El 27 de enero, la Unión Europea y la India anunciaron que habían concluido las negociaciones de su acuerdo de libre comercio durante una cumbre celebrada en Nueva Delhi. En lenguaje coloquial, esto significa que el contenido del acuerdo está cerrado, pero que el tratado aún no se ha finalizado jurídicamente, no se ha firmado formalmente y, sobre todo, aún no ha entrado en vigor: quedan por completar las etapas de «limpieza jurídica» (legal scrubbing), traducción y aprobaciones institucionales antes de su aplicación.
Se trata de una negociación a largo plazo, ya que el asunto no es nuevo. El proyecto se remonta a 2007, año en que comenzaron las conversaciones entre la UE y la India. Hubo una gran tregua entre 2013 y 2022, fecha en la que el contexto geopolítico y económico volvió a ser más favorable para un acercamiento entre ambas partes y se reanudó el proceso.
De acuerdo, pero concretamente, ¿qué implica esto en materia de derechos de aduana? Es evidente que el núcleo del acuerdo se basa en una fuerte reducción de los derechos de aduana por ambas partes. Y esto se lleva a cabo mediante un sistema en dos fases: una reducción masiva de los derechos mediante la supresión inmediata de la gran mayoría de los productos y, a continuación, un desmantelamiento progresivo en los sectores más sensibles.
La Comisión indica que la UE eliminará los derechos sobre más del 90 % de las líneas arancelarias (es decir, el 91 % en valor) y que, si se incluyen las liberalizaciones parciales, la cobertura ascendería al 99,3 %. Atención: estas cifras no se presentan como una realidad desde el primer día, sino que la idea es más bien una liberalización con un desmantelamiento progresivo para determinados sectores.
Por parte de la India, este país eliminará los aranceles sobre el 86 % de las líneas arancelarias, lo que representa el 93 % del valor, y, a largo plazo, el 96,6 % con las reducciones parciales.
En otras palabras, la mayoría de los productos comercializados verán desaparecer sus barreras arancelarias, pero no siempre desde el primer día, y lo que hay que tener en cuenta es que no siempre serán nulas.
Para los exportadores europeos, lo que está en juego es importante, ya que los aranceles indios son elevados en muchos sectores industriales.
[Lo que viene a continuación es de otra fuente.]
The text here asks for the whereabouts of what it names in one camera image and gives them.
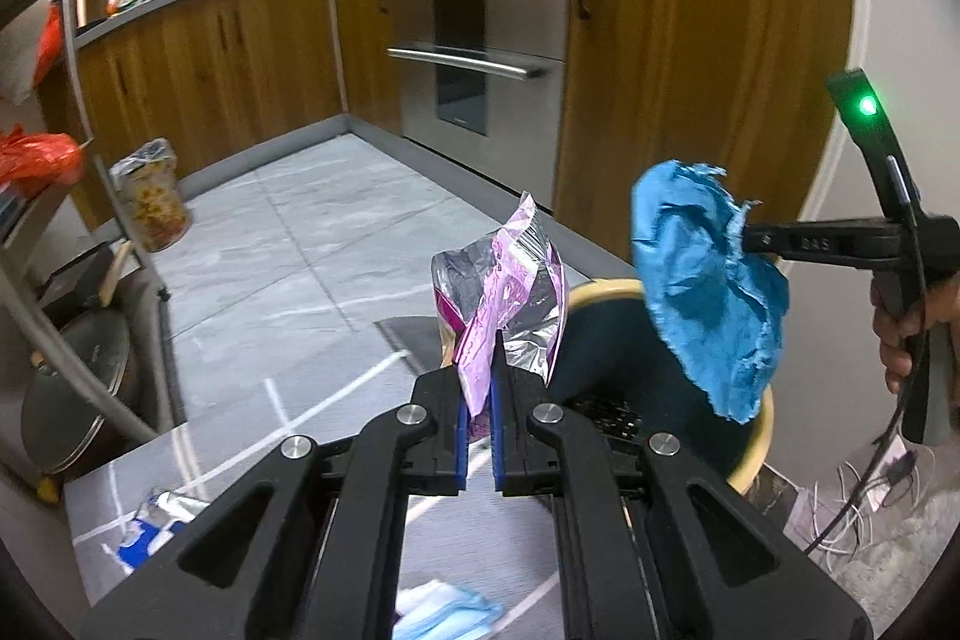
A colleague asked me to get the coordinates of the narrow wooden cabinet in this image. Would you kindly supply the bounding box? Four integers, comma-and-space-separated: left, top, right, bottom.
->
330, 0, 406, 139

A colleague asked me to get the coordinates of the yellow-rimmed trash bin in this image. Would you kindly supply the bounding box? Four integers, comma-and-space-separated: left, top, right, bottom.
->
566, 278, 776, 495

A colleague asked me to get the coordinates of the beige fluffy rug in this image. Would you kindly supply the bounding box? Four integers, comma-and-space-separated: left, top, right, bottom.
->
825, 490, 953, 640

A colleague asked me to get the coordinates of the stainless steel oven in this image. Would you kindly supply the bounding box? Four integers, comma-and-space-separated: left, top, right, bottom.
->
379, 0, 571, 161

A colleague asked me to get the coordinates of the dark grey mat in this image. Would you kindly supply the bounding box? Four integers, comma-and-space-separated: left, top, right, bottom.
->
375, 315, 451, 378

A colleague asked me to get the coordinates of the grey rug with white lines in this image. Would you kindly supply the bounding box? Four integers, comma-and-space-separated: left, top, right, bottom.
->
64, 314, 571, 640

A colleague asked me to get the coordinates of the red plastic bag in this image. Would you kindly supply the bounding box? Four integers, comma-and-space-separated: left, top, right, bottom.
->
0, 124, 87, 185
34, 2, 65, 86

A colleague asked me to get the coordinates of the grey pot lid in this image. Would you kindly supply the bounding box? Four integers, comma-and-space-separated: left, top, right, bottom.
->
21, 366, 106, 483

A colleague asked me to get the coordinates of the long wooden cabinet run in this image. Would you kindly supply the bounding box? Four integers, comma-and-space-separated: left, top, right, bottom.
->
75, 0, 346, 184

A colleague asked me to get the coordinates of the black pot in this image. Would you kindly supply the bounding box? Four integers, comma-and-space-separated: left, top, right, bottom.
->
56, 306, 140, 401

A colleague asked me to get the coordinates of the pink foil snack wrapper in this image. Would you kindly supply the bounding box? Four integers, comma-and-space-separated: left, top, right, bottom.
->
430, 192, 565, 442

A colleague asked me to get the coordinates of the metal storage rack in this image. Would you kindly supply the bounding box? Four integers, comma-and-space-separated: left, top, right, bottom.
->
0, 0, 188, 453

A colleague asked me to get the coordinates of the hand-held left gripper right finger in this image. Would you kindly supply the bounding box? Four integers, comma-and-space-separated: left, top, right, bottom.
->
491, 340, 875, 640

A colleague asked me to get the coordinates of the yellow foil snack bag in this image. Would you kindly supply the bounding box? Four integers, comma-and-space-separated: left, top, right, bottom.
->
110, 139, 194, 253

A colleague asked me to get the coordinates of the large wooden cabinet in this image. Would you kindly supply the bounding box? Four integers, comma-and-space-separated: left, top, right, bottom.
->
555, 0, 856, 266

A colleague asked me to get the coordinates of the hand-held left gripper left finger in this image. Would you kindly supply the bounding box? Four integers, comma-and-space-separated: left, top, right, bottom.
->
79, 368, 470, 640

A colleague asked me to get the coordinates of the person's right hand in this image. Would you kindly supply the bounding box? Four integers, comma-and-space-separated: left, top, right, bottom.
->
870, 274, 960, 395

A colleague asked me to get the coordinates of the blue face mask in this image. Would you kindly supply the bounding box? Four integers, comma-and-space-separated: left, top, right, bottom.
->
394, 581, 503, 640

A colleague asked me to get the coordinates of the black cable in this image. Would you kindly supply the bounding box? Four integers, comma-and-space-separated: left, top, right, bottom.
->
802, 325, 931, 555

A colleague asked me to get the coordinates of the blue paper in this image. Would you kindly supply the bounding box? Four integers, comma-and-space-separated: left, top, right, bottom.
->
630, 160, 791, 425

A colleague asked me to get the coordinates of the blue and white wrapper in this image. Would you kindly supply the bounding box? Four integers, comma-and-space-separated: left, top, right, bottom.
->
118, 488, 212, 570

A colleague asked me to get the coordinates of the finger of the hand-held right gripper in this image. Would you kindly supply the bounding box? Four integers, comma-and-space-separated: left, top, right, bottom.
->
739, 218, 912, 272

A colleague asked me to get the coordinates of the white cable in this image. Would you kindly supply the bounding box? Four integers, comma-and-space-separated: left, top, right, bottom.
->
806, 445, 946, 558

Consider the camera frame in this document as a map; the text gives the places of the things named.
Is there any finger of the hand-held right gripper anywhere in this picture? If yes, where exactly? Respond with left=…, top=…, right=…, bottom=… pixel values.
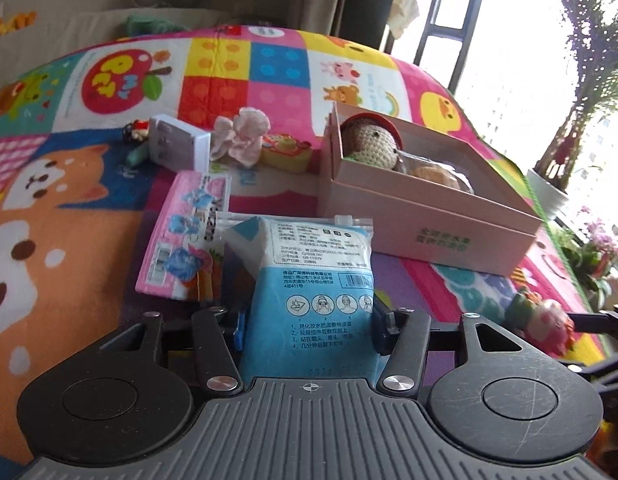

La Comisión destaca que el acuerdo prevé importantes reducciones en sectores como la química, la farmacia, la maquinaria, los dispositivos médicos, la aviónica y la automoción, con reducciones que, en algunos casos, se aplicarán desde la entrada en vigor del acuerdo, y calendarios escalonados que pueden llegar hasta diez años, dependiendo del producto.
El ejemplo del sector automovilístico es bastante elocuente: los aranceles sobre los automóviles, que actualmente pueden alcanzar el 110 %, se reducirían progresivamente hasta el 10 % en el marco de un contingente anual (250 000 vehículos/año), según la Comisión. En la misma línea, los aranceles sobre el vino, que actualmente son del 150 %, pasarán al 75 % cuando entre en vigor el acuerdo y, a largo plazo, al 20 % para la gama premium y al 30 % para la gama media. En el caso de la pasta y el chocolate, el arancel, que puede alcanzar el 50 %, pasará al 0 % a largo plazo.
A nivel europeo, la Comisión Europea destaca una cifra reveladora: 4000 millones de euros al año en ahorros de derechos de aduana para los exportadores comunitarios, una vez que el acuerdo entre en vigor. Añade una estimación del crecimiento de las exportaciones de la UE a la India: estas ascendieron a 49 000 millones de euros en 2024 y se prevé que se dupliquen con creces de aquí a 2032 (+107,6 %).
Ahora se plantea la cuestión del calendario, ya que, en esta fase, el acuerdo pasará primero por la publicación de los textos negociados, luego por una revisión jurídica y, por último, por la traducción a todas las lenguas oficiales de la UE. A continuación, se remitirá al Consejo de la UE, que deberá autorizar la firma, y al Parlamento Europeo, que deberá dar su consentimiento, antes de que el Consejo adopte una decisión definitiva que permita la celebración por parte de la UE. Paralelamente, la India también debe finalizar sus procedimientos internos de ratificación. Hasta que no se hayan completado todas estas etapas, el acuerdo no podrá entrar en vigor.
En el calendario no hay una fecha fija para la entrada en vigor, pero las fuentes oficiales apuntan a que todas estas etapas se completarán en 2026 y que la entrada en vigor tendrá lugar a continuación, lo que podría ocurrir a finales de 2026 según los más optimistas y, con mayor certeza, en el primer semestre de 2027. Esto irá acompañado de una reducción masiva de las tarifas desde el primer día, con una implantación progresiva a lo largo de 10 años.